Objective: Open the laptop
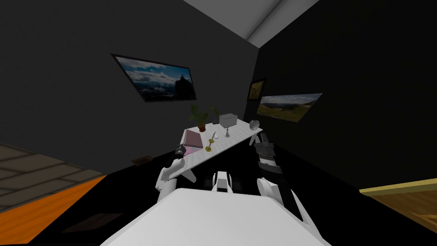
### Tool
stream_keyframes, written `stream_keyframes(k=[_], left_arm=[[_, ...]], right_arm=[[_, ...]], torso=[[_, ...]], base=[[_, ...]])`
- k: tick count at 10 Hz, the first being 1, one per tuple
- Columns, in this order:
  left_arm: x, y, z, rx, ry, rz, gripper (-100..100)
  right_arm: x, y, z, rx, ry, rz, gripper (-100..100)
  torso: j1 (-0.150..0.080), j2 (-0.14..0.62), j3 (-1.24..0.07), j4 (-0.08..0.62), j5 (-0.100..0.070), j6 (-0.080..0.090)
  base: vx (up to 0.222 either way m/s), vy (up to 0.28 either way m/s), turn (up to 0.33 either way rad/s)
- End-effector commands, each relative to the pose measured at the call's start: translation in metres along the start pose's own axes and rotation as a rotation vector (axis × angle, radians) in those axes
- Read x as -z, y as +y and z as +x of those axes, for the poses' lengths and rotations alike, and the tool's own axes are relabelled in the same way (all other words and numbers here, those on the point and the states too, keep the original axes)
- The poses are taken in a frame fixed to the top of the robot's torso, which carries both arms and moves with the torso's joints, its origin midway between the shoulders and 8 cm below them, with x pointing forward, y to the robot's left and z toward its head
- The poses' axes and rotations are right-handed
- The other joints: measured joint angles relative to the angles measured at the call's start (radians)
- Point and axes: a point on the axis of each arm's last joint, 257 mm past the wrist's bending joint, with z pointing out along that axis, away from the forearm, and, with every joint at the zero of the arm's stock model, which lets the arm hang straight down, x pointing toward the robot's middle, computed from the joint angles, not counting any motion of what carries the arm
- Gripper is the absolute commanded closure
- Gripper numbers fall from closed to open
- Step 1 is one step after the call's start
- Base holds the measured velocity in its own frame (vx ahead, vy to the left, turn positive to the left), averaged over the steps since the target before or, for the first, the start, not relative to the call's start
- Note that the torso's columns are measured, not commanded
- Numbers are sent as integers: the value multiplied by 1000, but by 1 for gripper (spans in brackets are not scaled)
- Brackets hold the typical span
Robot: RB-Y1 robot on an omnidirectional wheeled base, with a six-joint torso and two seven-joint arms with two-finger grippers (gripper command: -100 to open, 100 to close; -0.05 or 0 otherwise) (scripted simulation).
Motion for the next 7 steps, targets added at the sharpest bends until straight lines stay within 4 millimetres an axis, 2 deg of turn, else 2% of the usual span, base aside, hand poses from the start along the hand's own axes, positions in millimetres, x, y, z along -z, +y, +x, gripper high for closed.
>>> stream_keyframes(k=[1, 2, 3, 4, 7], left_arm=[[-3, 13, 6, 48, 17, -4, 100], [-4, 22, 14, 89, 34, -9, 100], [-5, 23, 13, 89, 33, -5, 100], [-1, 11, 8, 84, 23, -11, -100], [4, -5, 3, 86, 16, -9, -100]], right_arm=[[0, 0, 0, 0, 0, 0, 0], [0, 0, 0, 0, 0, 0, 0], [0, 0, 0, 0, 0, 0, 0], [0, 0, 0, 0, 0, 0, 0], [0, 0, 0, 0, 0, 0, 0]], torso=[[-4, 0, 0, 1, -3, -1], [-3, 2, 1, 2, -3, -1], [0, 4, 2, 3, -2, -1], [-1, 4, 2, 3, -2, -2], [-3, 5, 2, 3, -3, -3]], base=[[-28, 62, 0], [-47, 101, -24], [-24, 76, -27], [-1, 24, -41], [6, -19, -26]])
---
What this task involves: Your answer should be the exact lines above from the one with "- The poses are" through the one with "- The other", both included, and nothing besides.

Solution:
- The poses are taken in a frame fixed to the top of the robot's torso, which carries both arms and moves with the torso's joints, its origin midway between the shoulders and 8 cm below them, with x pointing forward, y to the robot's left and z toward its head
- The poses' axes and rotations are right-handed
- The other joints: measured joint angles relative to the angles measured at the call's start (radians)

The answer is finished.